------ DATASET CONTENT ------
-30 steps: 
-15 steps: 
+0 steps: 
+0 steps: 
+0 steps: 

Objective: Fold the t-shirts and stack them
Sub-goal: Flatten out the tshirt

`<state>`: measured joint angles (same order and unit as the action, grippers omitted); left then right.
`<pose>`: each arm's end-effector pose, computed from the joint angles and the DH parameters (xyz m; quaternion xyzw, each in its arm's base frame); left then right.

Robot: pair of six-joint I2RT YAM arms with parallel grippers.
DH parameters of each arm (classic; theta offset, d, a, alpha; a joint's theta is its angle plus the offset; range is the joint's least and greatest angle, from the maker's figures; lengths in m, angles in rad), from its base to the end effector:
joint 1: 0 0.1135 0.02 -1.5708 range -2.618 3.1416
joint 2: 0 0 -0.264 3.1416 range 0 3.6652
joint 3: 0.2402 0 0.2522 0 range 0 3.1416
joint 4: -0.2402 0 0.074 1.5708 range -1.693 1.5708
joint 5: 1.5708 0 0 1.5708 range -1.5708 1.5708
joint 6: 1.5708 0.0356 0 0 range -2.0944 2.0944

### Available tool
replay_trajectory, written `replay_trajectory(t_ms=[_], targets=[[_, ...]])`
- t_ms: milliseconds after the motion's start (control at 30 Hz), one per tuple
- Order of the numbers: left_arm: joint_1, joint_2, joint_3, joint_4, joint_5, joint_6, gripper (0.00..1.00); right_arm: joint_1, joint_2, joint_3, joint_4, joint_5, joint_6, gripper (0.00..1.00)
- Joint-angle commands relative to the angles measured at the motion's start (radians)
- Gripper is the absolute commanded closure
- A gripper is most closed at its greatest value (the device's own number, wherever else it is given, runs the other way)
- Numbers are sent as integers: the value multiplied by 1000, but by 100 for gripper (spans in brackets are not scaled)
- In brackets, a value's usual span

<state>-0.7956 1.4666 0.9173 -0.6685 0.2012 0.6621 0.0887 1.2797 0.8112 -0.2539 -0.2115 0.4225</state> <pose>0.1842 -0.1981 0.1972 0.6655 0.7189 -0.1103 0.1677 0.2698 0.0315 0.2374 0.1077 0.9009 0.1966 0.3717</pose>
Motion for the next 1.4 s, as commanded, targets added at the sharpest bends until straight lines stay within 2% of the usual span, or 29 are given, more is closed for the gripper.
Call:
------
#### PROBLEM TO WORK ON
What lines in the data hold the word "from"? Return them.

#### PROBLEM SOLUTION
`<pose>`: each arm's end-effector pose, computed from the joint angles and the DH parameters (xyz m; quaternion xyzw, each in its arm's base frame); left then right.
DH parameters of each arm (classic; theta offset, d, a, alpha; a joint's theta is its angle plus the offset; range is the joint's least and greatest angle, from the maker's figures; lengths in m, angles in rad), from its base to the end effector:

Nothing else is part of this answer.